(Entries taken from a collection)
-------

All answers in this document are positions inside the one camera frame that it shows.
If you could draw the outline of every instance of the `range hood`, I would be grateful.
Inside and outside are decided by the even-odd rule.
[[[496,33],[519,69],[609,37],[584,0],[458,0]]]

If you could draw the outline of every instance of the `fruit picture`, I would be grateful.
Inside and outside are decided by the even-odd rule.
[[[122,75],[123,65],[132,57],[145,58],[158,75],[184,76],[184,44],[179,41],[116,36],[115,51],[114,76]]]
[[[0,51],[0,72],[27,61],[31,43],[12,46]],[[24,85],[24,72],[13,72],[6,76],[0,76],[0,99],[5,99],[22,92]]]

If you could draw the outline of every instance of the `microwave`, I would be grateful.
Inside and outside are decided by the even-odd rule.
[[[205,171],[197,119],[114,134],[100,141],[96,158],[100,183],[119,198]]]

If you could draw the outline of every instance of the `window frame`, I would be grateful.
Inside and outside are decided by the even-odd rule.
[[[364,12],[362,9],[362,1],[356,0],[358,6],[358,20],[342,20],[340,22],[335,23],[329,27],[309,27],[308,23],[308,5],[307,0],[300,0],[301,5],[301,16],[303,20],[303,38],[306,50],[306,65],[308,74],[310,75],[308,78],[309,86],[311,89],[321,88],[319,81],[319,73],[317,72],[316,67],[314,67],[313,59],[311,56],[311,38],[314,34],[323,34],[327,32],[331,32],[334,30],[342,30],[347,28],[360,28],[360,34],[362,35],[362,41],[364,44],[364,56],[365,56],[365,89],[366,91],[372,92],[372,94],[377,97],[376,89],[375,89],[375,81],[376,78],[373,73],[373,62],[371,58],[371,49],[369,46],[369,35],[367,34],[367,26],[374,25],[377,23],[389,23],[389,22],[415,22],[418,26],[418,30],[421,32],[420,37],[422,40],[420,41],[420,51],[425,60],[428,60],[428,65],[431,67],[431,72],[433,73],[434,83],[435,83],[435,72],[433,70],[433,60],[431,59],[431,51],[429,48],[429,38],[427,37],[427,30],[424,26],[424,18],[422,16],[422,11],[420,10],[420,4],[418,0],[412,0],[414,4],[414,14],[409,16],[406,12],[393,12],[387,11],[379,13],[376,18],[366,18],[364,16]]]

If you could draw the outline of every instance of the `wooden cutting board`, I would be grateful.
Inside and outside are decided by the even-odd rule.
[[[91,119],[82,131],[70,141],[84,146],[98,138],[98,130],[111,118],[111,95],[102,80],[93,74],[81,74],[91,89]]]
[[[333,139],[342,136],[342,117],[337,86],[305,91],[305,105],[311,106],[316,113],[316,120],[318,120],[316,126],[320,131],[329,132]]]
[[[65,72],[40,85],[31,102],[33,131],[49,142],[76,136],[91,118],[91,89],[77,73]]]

-------

▶ **Task requirements**
Copy all lines from the data that hold the word "grateful".

▶ **Solution to this task**
If you could draw the outline of every instance of the `range hood`, I would be grateful.
If you could draw the outline of every instance of the `fruit picture`, I would be grateful.
If you could draw the outline of every instance of the `microwave`, I would be grateful.
If you could draw the outline of every instance of the `window frame`, I would be grateful.
If you could draw the outline of every instance of the `wooden cutting board`, I would be grateful.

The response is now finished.